ABOUT THIS TASK: Of the lines below, report only those that contain "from".

DATA EXCERPT:
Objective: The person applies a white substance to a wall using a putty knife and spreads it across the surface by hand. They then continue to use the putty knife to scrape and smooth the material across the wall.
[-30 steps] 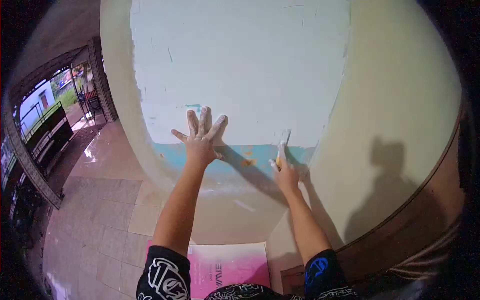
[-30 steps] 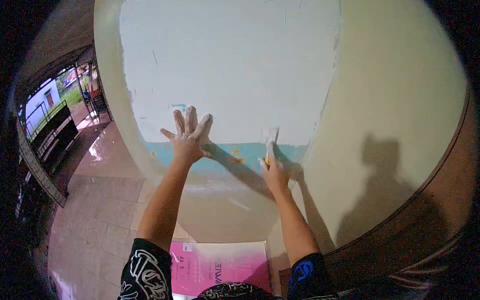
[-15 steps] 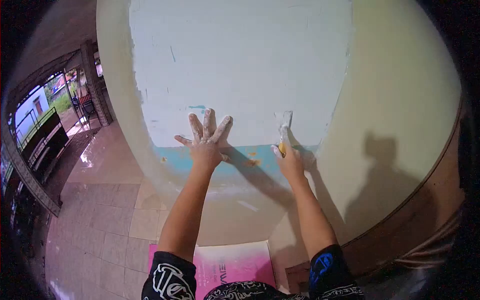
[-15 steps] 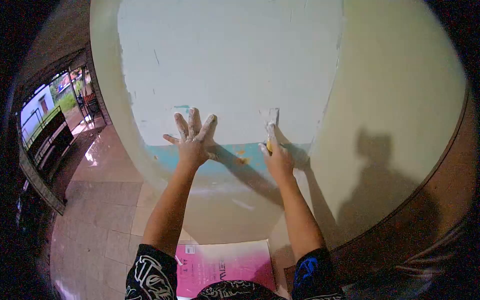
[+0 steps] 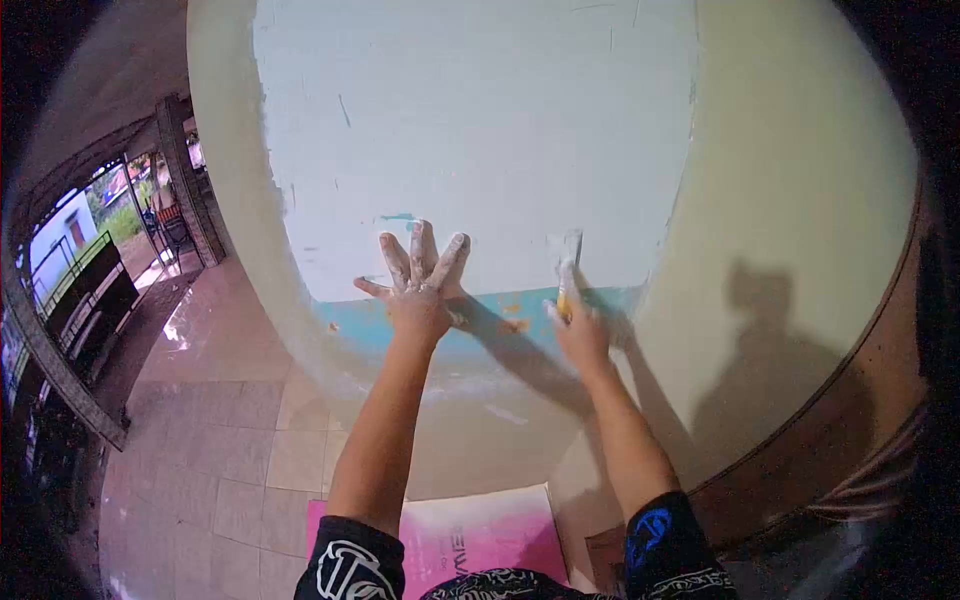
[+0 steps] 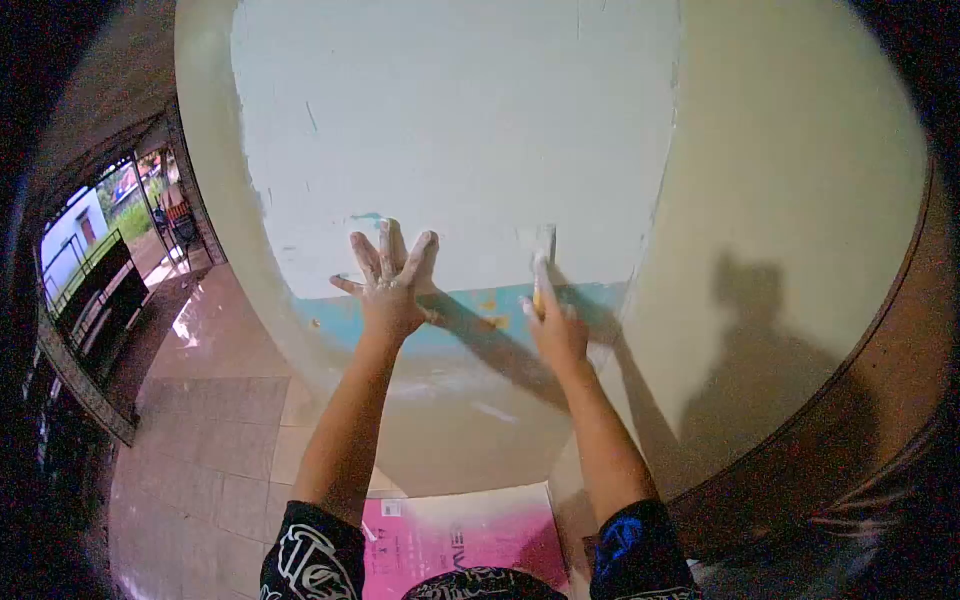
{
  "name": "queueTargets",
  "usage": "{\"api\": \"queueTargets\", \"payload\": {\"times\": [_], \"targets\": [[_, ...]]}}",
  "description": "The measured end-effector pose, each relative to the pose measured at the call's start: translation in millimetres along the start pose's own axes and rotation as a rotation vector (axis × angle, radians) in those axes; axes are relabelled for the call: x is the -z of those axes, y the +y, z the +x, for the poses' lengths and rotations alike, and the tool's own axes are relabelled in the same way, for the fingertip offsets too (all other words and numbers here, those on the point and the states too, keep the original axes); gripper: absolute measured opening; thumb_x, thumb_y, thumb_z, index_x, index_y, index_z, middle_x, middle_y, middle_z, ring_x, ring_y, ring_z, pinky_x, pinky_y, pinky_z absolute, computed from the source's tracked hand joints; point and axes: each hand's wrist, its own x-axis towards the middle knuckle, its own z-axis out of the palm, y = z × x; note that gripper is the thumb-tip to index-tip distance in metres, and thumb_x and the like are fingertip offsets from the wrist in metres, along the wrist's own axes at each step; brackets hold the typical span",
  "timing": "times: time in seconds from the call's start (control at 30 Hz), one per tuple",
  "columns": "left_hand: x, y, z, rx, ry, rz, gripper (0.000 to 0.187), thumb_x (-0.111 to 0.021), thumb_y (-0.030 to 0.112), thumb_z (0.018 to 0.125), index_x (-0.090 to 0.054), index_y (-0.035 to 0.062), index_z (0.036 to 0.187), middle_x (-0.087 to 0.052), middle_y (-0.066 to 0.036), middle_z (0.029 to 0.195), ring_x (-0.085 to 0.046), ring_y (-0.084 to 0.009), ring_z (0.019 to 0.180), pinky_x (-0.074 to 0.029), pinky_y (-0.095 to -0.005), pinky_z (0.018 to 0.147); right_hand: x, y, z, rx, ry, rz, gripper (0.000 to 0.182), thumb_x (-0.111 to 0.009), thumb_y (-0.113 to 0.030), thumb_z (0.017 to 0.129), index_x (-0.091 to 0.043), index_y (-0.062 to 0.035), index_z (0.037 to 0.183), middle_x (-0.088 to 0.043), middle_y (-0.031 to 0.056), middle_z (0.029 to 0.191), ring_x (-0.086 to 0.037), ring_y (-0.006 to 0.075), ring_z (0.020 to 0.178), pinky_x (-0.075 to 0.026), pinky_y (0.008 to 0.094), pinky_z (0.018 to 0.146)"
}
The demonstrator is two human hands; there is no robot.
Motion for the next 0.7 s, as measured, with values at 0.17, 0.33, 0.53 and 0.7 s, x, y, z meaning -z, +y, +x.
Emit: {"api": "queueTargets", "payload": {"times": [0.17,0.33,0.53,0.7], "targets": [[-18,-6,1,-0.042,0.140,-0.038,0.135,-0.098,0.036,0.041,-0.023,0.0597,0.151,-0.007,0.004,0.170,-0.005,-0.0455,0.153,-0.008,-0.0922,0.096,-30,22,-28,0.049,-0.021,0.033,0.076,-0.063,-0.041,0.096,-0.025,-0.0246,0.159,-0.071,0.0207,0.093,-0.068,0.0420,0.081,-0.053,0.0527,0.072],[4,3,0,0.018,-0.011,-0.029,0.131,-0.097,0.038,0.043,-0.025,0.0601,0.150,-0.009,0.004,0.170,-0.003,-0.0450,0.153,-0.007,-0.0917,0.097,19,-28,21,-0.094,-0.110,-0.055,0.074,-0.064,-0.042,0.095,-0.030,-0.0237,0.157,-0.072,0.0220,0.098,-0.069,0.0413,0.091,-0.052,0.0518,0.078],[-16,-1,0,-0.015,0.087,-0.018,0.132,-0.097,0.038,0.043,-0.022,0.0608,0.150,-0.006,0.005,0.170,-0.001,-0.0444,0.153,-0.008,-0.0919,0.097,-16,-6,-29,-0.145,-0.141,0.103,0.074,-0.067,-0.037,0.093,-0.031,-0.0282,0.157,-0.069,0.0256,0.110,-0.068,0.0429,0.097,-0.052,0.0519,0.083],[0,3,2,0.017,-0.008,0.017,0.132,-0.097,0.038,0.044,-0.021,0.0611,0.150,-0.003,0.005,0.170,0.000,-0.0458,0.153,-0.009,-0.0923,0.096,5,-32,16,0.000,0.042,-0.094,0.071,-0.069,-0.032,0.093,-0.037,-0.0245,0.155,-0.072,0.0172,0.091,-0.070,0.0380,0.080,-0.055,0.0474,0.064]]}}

TASK ANSWER:
  "description": "The measured end-effector pose, each relative to the pose measured at the call's start: translation in millimetres along the start pose's own axes and rotation as a rotation vector (axis × angle, radians) in those axes; axes are relabelled for the call: x is the -z of those axes, y the +y, z the +x, for the poses' lengths and rotations alike, and the tool's own axes are relabelled in the same way, for the fingertip offsets too (all other words and numbers here, those on the point and the states too, keep the original axes); gripper: absolute measured opening; thumb_x, thumb_y, thumb_z, index_x, index_y, index_z, middle_x, middle_y, middle_z, ring_x, ring_y, ring_z, pinky_x, pinky_y, pinky_z absolute, computed from the source's tracked hand joints; point and axes: each hand's wrist, its own x-axis towards the middle knuckle, its own z-axis out of the palm, y = z × x; note that gripper is the thumb-tip to index-tip distance in metres, and thumb_x and the like are fingertip offsets from the wrist in metres, along the wrist's own axes at each step; brackets hold the typical span",
  "timing": "times: time in seconds from the call's start (control at 30 Hz), one per tuple",

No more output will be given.